Workshop Guide
GDG Belgrade & VTŠ Apps Team SR
VTŠ Apps Team
GDG Belgrade
One-day workshop

Build with AI Bootcamp

From zero to a working AI web app, classifying fashion products using Convolutional Neural Networks (CNN).

April 25, 2026
FON, Belgrade
10:00 AM - 7:00 PM

Setup & Environment

We start by setting up Google Colab and enabling GPU. GPU is essential as it speeds up model training 10-100x compared to CPU.

Enable GPU

  1. In Google Colab go to Runtime → Change runtime type
  2. In Hardware accelerator select GPU (T4 is free)
  3. Click Save

GPU Check

Python
# Check if GPU is available
import tensorflow as tf

print("TensorFlow version:", tf.__version__)
gpus = tf.config.list_physical_devices('GPU')
if gpus:
    print(f"GPU available! Found {len(gpus)} device(s)")
else:
    print("WARNING: GPU not found! Go to Runtime → Change runtime type → GPU")

Install & Import Libraries

Python
# Installation
!pip install gradio gdown -q

# Imports
import numpy as np
import pandas as pd
import matplotlib.pyplot as plt
import seaborn as sns
import os, zipfile, gdown

import tensorflow as tf
from tensorflow import keras
from tensorflow.keras import layers, models
from tensorflow.keras.preprocessing.image import ImageDataGenerator

from sklearn.metrics import confusion_matrix, classification_report
from sklearn.model_selection import train_test_split
from PIL import Image

import warnings
warnings.filterwarnings('ignore')

plt.style.use('seaborn-v0_8-whitegrid')
plt.rcParams['figure.figsize'] = [12, 8]
plt.rcParams['font.size'] = 12

print("All libraries loaded successfully!")

Download & Load Dataset

We use Fashion Product Images, real product photos.
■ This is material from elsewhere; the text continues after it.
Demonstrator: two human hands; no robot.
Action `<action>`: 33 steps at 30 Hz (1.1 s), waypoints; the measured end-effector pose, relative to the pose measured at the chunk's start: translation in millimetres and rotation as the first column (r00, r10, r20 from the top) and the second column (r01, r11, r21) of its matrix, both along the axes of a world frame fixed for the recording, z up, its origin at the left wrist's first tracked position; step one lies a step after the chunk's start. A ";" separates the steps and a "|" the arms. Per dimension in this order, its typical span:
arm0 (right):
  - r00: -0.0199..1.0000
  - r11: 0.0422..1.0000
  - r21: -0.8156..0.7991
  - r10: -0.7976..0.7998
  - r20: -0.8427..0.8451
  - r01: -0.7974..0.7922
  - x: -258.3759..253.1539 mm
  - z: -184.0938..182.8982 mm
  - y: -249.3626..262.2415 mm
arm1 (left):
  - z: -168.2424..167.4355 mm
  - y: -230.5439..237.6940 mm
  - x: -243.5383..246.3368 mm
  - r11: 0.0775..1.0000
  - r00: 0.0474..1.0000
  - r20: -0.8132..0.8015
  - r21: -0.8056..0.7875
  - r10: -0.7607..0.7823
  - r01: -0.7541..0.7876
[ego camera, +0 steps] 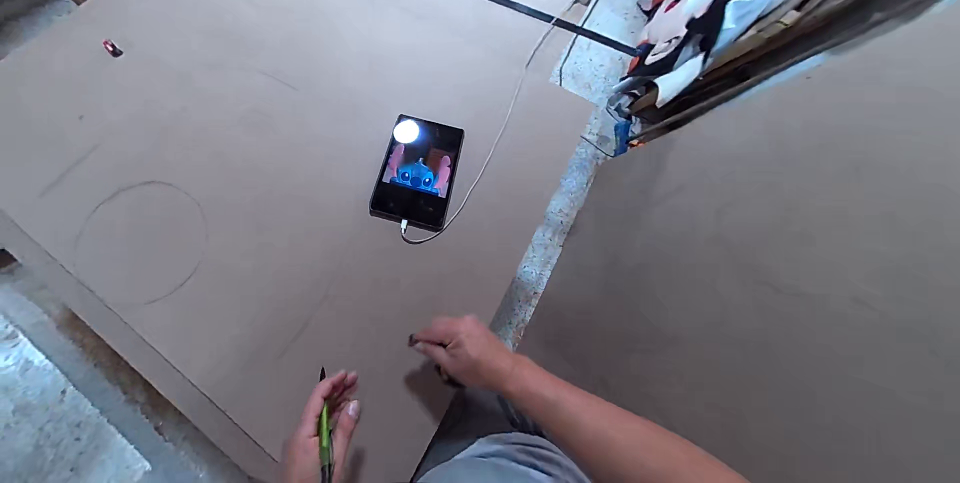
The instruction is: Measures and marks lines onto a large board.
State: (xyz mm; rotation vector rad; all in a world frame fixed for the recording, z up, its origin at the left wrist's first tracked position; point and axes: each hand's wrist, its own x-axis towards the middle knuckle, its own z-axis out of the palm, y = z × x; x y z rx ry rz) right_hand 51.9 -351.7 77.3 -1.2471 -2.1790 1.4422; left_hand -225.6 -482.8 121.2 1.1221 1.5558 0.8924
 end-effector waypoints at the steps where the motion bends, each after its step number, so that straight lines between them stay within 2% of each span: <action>1: 0.996 0.996 0.002 0.087 -0.037 -0.087 -11.3 -2.4 3.3 | 4.2 14.6 10.6 1.000 1.000 0.004 0.024 0.012 -0.012; 5: 0.919 0.921 -0.023 0.384 -0.091 -0.388 -25.7 3.8 29.4 | 25.8 48.4 54.4 0.992 0.992 0.049 0.039 0.116 -0.118; 8: 0.872 0.877 -0.011 0.477 -0.110 -0.481 -10.6 10.4 60.2 | 32.2 66.8 80.1 0.987 0.988 0.038 0.036 0.153 -0.154; 12: 0.843 0.850 0.004 0.524 -0.120 -0.527 22.0 12.5 94.0 | 27.0 92.9 104.0 0.995 0.991 -0.100 0.038 0.091 -0.087; 14: 0.881 0.890 0.027 0.455 -0.128 -0.456 39.1 6.3 113.7 | 25.7 110.2 106.4 0.988 0.979 -0.141 0.073 0.148 -0.139; 16: 0.936 0.945 0.073 0.325 -0.137 -0.318 56.8 -6.0 134.5 | 27.8 125.7 100.8 0.960 0.954 -0.135 0.125 0.268 -0.252; 18: 0.982 0.983 0.111 0.158 -0.104 -0.147 73.1 -20.3 157.9 | 25.8 134.7 89.1 0.943 0.937 -0.133 0.132 0.322 -0.305; 19: 0.996 0.990 0.132 0.068 -0.065 -0.059 80.5 -25.3 170.1 | 20.3 134.1 82.7 0.944 0.930 -0.168 0.108 0.327 -0.313; 21: 0.997 0.977 0.203 -0.069 0.037 0.060 92.7 -34.5 194.5 | 2.1 122.9 71.9 0.947 0.889 -0.346 -0.004 0.300 -0.321; 23: 0.983 0.964 0.248 -0.130 0.127 0.095 99.4 -43.8 214.8 | -16.5 102.7 68.0 0.919 0.803 -0.560 -0.174 0.204 -0.355; 25: 0.972 0.951 0.291 -0.160 0.174 0.105 102.1 -51.2 225.8 | -33.6 78.9 70.8 0.875 0.738 -0.670 -0.308 0.079 -0.373; 28: 0.958 0.931 0.338 -0.213 0.191 0.140 101.7 -55.0 229.4 | -57.9 37.8 82.9 0.827 0.710 -0.704 -0.405 -0.009 -0.390; 31: 0.948 0.924 0.345 -0.247 0.202 0.167 98.8 -56.1 231.3 | -74.4 10.8 90.6 0.841 0.708 -0.705 -0.408 -0.044 -0.354; 33: 0.946 0.930 0.333 -0.236 0.224 0.154 97.3 -55.3 232.1 | -77.1 9.0 90.2 0.845 0.703 -0.709 -0.401 -0.043 -0.353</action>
We work with 4 classes: T-shirt, Jeans, Sneakers, Jacket.

Download

Python
FILE_ID = '1YpceXZvh-8idz-nKDJjUh3-nrlVvhyYY'
print("Downloading Fashion dataset...")

url = f'https://drive.google.com/uc?id={FILE_ID}'
output = 'fashion_dataset.zip'
gdown.download(url, output, quiet=False)

with zipfile.ZipFile(output, 'r') as zip_ref:
    zip_ref.extractall('.')
os.remove(output)
print("Dataset downloaded and extracted!")

Locate & Load

Python
def pronadji_dataset():
    for folder in ['fashion_subset gdg', 'fashion_subset', 'fashion_dataset']:
        if os.path.exists(folder):
            if os.path.exists(os.path.join(folder, 'styles.csv')):
                return folder
    for item in os.listdir('.'):
        if os.path.isdir(item) and os.path.exists(os.path.join(item, 'styles.csv')):
            return item
    return None

DATASET_PATH = pronadji_dataset()
STYLES_PATH = os.path.join(DATASET_PATH, 'styles.csv')
IMAGES_PATH = os.path.join(DATASET_PATH, 'images')
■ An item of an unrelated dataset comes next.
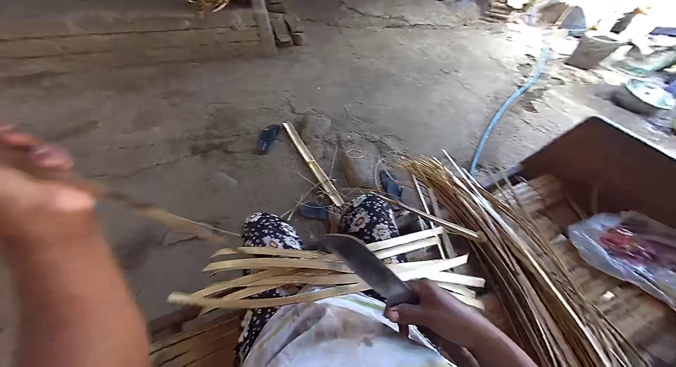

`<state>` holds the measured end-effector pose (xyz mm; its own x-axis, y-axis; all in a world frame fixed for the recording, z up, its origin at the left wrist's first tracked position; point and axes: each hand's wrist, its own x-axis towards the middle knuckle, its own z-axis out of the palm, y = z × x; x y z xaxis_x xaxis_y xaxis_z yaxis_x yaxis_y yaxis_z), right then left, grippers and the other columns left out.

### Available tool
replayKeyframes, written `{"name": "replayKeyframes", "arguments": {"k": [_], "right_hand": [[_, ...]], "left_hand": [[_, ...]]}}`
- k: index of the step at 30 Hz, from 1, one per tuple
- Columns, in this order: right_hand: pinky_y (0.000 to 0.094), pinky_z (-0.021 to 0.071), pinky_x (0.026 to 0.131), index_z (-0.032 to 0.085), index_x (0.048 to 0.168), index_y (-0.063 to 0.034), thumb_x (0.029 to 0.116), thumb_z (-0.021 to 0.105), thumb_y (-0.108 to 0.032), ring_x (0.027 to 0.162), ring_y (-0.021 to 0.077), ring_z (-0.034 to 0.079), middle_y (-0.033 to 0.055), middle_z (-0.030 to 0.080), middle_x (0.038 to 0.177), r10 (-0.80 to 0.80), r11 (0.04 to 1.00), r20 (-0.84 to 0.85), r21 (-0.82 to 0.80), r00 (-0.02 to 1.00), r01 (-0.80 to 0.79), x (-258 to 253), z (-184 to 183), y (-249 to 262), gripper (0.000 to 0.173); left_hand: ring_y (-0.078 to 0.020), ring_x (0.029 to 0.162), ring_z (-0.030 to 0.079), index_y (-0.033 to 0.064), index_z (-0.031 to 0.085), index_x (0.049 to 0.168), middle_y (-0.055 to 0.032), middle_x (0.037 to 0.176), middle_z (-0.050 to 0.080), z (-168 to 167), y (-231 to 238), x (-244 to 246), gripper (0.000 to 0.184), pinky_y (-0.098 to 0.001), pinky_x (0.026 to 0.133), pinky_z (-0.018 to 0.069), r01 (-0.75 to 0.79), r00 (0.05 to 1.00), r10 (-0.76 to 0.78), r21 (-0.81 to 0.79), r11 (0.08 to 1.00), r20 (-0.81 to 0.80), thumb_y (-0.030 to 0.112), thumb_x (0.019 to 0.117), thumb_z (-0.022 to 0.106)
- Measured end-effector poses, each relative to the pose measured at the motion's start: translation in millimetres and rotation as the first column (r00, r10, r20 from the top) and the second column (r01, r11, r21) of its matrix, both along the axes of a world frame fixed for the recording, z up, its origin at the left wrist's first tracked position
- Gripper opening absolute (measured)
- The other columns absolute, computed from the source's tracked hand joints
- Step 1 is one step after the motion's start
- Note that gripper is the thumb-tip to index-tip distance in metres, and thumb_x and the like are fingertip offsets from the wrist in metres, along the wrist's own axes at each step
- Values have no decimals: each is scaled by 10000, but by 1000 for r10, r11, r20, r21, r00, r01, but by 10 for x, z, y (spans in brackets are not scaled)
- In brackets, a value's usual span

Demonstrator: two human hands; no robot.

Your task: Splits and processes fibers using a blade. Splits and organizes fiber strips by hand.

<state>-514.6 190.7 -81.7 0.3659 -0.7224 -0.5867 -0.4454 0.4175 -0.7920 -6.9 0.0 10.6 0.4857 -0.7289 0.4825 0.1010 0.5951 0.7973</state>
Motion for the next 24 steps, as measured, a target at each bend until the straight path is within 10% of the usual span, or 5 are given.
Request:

df = pd.read_csv(STYLES_PATH, on_bad_lines='skip')
print(f"Loaded {len(df):,} products")

Select Classes & Load Images

Same code as Serbian version - code is language-independent. Copy from the Serbian page or the notebook.

Preprocessing & Data Splitting

Before training we need to normalize the images and split data into training, validation and test sets.

Task 1 Image Normalization

Pixels have values 0-255. Neural networks work better with small numbers (0.0 - 1.0). What number should we divide by?

Python - fill in
X = X.astype('float32') / _____  # <-- FILL IN: what number do we divide by?
Hint: What is the maximum pixel value? Dividing by it makes the max become 1.0.
Task 2 Data Splitting

Split data: 70% training, 15% validation, 15% test.

Python - fill in
X_temp, X_test, y_temp, y_test = train_test_split(
    X, y,
    test_size=_____,      # <-- FILL IN: what percentage for test?
    random_state=42,
    stratify=_____         # <-- FILL IN: stratify by what? (labels)
)
Hint: test_size=0.15 means 15%. stratify=y preserves class proportions.

CNN Architecture

CNN (Convolutional Neural Network) is a type of neural network specialized for images. Our model has 3 convolutional blocks with increasing filters: 32 → 64 → 128.

LayerFunction
Conv2DDetects patterns (edges, textures, shapes)
BatchNormalizationStabilizes and speeds up training
MaxPooling2DReduces dimensions, keeps important info
DropoutPrevents overfitting (randomly disables neurons)
DenseFully connected layer for classification
Task 3 Build the CNN Model

The most important part! Fill in the blanks in Block 1 and the last layer. Blocks 2 and 3 are given as reference.

Python - fill in
# Block 1: fill in filters, kernel, activation, pooling, dropout
layers.Conv2D(_____, (_____, _____), activation='_____', padding='same', input_shape=INPUT_SHAPE),
layers.MaxPooling2D((_____, _____)),
layers.Dropout(_____),

# Last layer: how many neurons? which activation?
layers.Dense(_____, activation='_____')
Hints: Block 1 has 32 filters, kernel 3x3, activation 'relu'. Pooling is 2x2. Dropout is 0.25. Last Dense has as many neurons as classes, with 'softmax' activation.

Compilation & Training

Task 4 Model Compilation

Compilation tells the model how to learn: which algorithm, how to measure error, and what to track.

Python - fill in
model.compile(
    optimizer=keras.optimizers.Adam(learning_rate=_____),  # <-- learning rate
    loss='_____',                                          # <-- loss function
    metrics=['_____']                                      # <-- what to track?
)
Hint: learning_rate=0.001 | loss='sparse_categorical_crossentropy' | metrics=['accuracy']
Task 5 Model Training

Choose number of epochs and batch size. EarlyStopping will halt training if the model stops improving.

Python - fill in
EPOCHS = _____       # <-- number of epochs (recommended: 25)
BATCH_SIZE = _____   # <-- batch size (recommended: 32)

Model Evaluation

Time to see how good our model is on data it has never seen, the test set.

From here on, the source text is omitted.